26 Replies to “What You Need to Know About Pancreatic Cysts”

  1. how can i contact Doc? my father is having pancreatic cancer/cyst. i beg for her advise what should i do because my father's doctor already gave up. 

  2. Dear Doctor, Thanks for your video, Right now I've got and pancreatic cyst after I did medical check up through Echo. and CT scan diagnostic (as in French: Cystadenome sereuse) that its volume is 10 Cm X 08 Cm without any symptoms and complications. Do I need surgery theater? Does it develop KC in the future?

  3. Thank you so much for sharing your expert knowledge it has been very valuable to me. Please ignore the inane and crude comments from a couple below and continue to provide such comfort and support from concerned people such as me. Peter Australia

  4. I have a floating cyst on my pancreas but my doctor don't seam to be concern.  I ask him if the cyst attached itself to my pancreas would I know it and he said know.  what do you suggest.  Thanks

  5. Can a pancreatic pseudocyst present in a child with intermittent mostly nocturnal vomitting consisting of only bright red blood clots without food?

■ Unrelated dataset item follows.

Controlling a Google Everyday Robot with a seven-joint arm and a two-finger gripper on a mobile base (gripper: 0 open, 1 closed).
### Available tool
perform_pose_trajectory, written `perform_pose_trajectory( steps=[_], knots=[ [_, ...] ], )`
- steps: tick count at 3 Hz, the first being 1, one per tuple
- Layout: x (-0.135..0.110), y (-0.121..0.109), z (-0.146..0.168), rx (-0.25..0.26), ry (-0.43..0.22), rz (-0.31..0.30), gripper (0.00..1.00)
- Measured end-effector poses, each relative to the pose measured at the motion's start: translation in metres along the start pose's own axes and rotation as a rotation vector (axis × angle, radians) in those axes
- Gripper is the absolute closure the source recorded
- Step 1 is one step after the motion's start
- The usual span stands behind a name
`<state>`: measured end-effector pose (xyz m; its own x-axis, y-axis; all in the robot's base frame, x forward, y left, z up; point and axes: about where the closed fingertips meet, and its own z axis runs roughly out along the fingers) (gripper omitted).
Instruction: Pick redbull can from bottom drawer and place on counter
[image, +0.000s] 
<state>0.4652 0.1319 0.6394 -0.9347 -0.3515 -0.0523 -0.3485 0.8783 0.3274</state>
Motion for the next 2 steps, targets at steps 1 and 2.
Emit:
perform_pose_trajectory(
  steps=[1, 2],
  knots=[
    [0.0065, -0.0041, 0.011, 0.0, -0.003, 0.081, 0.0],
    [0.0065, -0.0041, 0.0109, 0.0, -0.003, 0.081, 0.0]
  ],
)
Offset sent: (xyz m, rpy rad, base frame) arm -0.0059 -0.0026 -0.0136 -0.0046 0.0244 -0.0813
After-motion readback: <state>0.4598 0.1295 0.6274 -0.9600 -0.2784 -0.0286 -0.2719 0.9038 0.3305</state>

If upper endoscopy was normal? Thank you.

  6. I have a pancreatic cyst that's causing on and off pain. Ian 78.my Dr said size has remained the same not to worry about it. yet I had a cancerous mole removed 6 years ago .melaoma. should I see a pancreatic doctor or am I to old. heard pancreatic cancer is a painful death. please advise. John Hopkins. counsler.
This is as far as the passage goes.